In my role as a critic, I myself admit to being puzzled about Merlot. I certainly have given high scores over the years to bottlings from Chateau St. Jean, Duckhorn, Swanson, Keenan, White Cottage Ranch, Ehlers, Hall, Freemark Abbey, Carter, Trefethen, Yates Famiy, Shafer, Trinchero, Merryvale, Whitehall Lane and Pride Mountain (all, by the way, from Napa Valley and its various mountains, except for Chateau St. Jean, which is in Sonoma Valley). But I don't think I ever purchased Merlot to drink in a restaurant, or brought my own bottle and paid corkage; and I don't think I ever will. If I were looking for a Bordeaux-style wine, it would be a Cabernet Sauvignon or a blend (including blends that include Merlot). However good and rich California Merlot can be, it still seems an indistinct wine, wanting personality.

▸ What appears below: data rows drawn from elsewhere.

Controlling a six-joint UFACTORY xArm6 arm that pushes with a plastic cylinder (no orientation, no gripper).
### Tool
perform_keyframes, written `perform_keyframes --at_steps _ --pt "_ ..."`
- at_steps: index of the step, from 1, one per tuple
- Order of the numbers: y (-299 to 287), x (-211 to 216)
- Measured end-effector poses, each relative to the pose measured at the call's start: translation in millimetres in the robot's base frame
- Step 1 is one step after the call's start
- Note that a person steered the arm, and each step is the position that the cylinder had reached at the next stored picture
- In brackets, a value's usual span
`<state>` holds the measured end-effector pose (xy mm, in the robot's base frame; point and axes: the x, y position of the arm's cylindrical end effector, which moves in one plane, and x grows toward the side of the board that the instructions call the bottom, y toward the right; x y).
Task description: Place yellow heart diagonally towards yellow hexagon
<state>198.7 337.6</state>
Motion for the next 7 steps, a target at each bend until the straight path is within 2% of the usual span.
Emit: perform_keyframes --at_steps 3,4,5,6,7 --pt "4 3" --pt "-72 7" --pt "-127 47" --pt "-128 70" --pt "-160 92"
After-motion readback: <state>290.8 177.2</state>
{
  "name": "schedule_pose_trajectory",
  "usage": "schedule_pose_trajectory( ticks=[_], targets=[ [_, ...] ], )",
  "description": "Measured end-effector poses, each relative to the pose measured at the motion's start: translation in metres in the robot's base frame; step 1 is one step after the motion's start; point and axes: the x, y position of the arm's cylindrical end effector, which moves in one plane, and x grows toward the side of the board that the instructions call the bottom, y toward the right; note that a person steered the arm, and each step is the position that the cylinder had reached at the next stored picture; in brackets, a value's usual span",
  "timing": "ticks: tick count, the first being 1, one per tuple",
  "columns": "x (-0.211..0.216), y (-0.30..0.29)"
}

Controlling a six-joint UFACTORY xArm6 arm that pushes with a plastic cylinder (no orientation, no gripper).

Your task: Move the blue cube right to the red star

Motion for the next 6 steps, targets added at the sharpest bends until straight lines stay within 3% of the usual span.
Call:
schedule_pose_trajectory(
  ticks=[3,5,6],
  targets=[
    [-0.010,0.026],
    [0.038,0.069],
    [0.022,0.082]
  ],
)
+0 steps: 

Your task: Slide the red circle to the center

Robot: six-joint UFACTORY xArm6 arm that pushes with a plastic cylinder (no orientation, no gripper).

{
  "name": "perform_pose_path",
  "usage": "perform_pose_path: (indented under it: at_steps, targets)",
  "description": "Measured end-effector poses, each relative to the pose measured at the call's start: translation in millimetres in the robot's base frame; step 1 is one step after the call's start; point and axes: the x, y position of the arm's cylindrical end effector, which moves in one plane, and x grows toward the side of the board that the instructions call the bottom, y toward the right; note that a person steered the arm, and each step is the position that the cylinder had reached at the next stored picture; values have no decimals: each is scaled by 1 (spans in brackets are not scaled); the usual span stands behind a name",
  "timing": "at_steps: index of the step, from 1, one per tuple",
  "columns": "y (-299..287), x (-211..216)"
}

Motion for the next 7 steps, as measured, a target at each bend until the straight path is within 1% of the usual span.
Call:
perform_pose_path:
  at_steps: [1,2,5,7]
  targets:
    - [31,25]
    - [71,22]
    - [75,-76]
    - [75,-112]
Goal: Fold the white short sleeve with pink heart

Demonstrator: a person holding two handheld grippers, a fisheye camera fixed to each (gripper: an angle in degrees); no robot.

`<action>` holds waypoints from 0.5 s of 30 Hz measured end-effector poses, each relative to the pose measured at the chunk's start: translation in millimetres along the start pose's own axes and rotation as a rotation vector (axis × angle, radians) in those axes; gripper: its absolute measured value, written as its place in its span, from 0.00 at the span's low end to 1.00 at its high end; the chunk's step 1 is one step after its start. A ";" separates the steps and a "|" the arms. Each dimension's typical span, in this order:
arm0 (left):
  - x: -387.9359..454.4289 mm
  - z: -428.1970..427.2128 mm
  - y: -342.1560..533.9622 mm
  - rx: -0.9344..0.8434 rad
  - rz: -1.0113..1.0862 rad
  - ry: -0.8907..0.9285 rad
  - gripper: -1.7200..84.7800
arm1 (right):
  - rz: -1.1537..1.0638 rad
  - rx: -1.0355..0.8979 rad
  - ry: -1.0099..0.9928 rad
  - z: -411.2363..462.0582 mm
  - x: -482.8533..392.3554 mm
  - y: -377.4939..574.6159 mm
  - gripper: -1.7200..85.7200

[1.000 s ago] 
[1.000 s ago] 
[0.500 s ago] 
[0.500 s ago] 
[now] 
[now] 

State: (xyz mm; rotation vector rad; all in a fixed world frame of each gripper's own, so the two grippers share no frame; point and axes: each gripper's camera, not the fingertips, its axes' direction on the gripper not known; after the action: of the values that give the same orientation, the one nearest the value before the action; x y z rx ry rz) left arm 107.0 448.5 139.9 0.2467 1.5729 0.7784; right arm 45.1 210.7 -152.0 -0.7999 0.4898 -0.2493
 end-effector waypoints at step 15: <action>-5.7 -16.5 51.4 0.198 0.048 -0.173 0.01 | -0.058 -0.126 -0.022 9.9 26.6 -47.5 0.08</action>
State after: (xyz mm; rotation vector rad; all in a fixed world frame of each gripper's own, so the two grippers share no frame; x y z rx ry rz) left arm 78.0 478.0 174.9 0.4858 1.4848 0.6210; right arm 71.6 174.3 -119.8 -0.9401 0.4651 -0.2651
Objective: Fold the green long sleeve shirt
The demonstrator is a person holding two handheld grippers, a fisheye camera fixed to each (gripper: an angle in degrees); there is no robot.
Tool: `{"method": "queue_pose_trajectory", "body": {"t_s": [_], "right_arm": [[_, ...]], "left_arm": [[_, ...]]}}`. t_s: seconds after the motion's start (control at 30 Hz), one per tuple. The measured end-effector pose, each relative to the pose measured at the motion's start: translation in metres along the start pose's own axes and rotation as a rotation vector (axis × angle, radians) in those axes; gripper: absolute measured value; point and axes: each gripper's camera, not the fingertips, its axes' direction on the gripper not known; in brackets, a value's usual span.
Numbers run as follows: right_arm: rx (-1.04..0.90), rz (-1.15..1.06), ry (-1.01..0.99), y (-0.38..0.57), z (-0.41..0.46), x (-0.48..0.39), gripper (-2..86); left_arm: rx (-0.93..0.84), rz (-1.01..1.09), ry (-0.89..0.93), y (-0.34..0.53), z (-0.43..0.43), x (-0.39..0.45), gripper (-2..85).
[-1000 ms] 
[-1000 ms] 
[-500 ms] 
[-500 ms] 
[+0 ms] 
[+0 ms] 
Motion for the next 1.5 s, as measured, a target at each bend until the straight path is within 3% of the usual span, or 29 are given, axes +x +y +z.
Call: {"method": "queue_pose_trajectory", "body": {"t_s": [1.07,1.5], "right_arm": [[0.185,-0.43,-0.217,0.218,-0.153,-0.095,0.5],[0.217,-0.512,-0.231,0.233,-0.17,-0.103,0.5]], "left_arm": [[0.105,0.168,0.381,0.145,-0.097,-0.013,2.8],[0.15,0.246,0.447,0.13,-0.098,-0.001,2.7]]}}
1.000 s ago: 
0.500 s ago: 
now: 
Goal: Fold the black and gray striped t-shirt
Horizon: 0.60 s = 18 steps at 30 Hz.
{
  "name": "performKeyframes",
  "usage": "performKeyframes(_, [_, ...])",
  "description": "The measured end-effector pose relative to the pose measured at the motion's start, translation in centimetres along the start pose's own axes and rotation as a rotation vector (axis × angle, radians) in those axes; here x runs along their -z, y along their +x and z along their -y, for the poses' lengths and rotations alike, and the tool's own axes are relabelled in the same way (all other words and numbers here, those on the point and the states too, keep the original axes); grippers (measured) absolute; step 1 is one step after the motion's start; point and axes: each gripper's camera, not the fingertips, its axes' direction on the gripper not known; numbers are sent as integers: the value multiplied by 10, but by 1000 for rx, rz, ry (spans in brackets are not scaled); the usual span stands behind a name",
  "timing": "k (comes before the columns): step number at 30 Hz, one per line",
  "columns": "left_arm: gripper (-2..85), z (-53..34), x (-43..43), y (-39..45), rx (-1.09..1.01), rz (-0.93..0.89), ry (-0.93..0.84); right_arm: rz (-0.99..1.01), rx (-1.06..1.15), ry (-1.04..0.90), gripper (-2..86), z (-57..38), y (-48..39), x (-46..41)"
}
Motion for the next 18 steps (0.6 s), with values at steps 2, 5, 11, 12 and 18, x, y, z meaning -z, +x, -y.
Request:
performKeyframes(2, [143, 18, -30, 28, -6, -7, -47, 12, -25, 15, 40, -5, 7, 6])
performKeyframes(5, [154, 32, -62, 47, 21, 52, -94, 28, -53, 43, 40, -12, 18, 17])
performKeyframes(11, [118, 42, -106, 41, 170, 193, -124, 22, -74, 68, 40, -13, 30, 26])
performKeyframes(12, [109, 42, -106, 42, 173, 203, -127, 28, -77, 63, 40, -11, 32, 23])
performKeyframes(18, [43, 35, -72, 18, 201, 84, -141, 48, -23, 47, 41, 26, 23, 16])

The variety likes clay soils, in California as well as in Bordeaux's Right Bank. It finds those clays in certain alluvial deposits on the east and west sides of Napa Valley. There isn't much clay in Napa's mountains, it having been washed down to the valley floor; but the mountains concentrate Merlot's fruit, as they concentrate the fruit of any grape grown in those low-vigor soils, and thicker grape skins from devigorated, dry soils contribute tannins. The prime feature of a mountain-grown Merlot from Napa Valley, therefore, is fruity concentration and firm tannins, as well as, of course, dryness. Still, in my opinion, the golden age of California Merlot is over. It could come again; one learns never to make predictions that are too firm, lest one be made to look foolish by reality. But Merlot's resurrection is not going to happen anytime soon.